> [Problem to solve]
Please write out only the lines from the line with "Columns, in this" to the line with "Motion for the", inclusive, exactly as they stand below, without the pictures.

> [The data]
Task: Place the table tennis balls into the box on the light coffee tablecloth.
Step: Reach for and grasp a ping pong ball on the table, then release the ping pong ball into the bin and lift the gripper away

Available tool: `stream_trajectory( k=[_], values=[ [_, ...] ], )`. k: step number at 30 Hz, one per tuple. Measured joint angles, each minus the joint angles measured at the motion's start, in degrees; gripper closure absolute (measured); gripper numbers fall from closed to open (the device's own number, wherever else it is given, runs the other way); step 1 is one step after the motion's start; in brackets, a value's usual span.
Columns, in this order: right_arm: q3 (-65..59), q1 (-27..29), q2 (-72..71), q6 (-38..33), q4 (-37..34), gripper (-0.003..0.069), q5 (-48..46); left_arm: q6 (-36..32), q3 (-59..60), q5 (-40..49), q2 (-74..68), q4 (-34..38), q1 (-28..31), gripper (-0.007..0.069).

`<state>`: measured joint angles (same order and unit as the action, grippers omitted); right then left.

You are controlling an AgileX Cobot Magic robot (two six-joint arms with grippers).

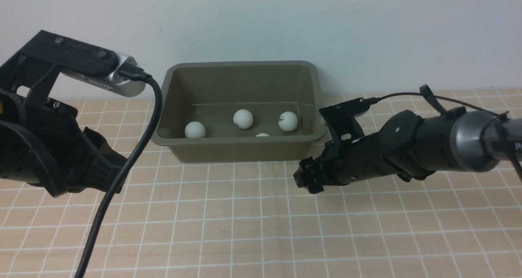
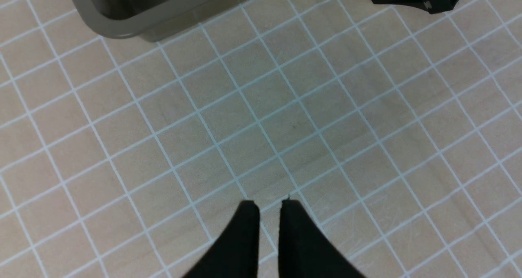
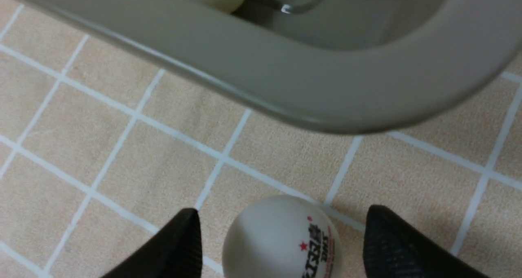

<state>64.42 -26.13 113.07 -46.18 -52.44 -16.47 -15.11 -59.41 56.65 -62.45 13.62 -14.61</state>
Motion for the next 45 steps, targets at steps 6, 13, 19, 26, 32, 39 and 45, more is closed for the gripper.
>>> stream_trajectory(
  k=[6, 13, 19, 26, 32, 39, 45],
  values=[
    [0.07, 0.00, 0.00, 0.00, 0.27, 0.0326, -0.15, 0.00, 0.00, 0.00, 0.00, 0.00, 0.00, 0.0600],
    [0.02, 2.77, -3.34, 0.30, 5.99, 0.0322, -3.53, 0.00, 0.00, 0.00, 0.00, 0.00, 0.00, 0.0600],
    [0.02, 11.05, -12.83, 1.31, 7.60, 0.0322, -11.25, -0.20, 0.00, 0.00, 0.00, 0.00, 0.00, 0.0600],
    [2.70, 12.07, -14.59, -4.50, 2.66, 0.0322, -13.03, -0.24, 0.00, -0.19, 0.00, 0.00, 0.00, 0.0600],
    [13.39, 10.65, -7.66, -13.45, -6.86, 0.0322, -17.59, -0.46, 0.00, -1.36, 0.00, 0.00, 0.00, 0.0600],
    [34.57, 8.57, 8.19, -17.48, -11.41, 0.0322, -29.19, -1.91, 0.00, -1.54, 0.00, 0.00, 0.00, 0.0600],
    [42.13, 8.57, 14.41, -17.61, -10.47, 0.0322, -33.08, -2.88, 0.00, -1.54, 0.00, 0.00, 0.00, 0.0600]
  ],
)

> [Exercise answer]
Columns, in this order: right_arm: q3 (-65..59), q1 (-27..29), q2 (-72..71), q6 (-38..33), q4 (-37..34), gripper (-0.003..0.069), q5 (-48..46); left_arm: q6 (-36..32), q3 (-59..60), q5 (-40..49), q2 (-74..68), q4 (-34..38), q1 (-28..31), gripper (-0.007..0.069).

`<state>`: measured joint angles (same order and unit as the action, grippers omitted); right then left.

You are controlling an AgileX Cobot Magic robot (two six-joint arms with grippers).


<state>64.42 -26.13 113.07 -46.18 -52.44 -16.47 -15.11 -59.41 56.65 -62.45 13.62 -14.61</state>
Motion for the next 45 steps, targets at steps 6, 13, 19, 26, 32, 39 and 45, more is closed for the gripper.

Nothing more belongs to this answer.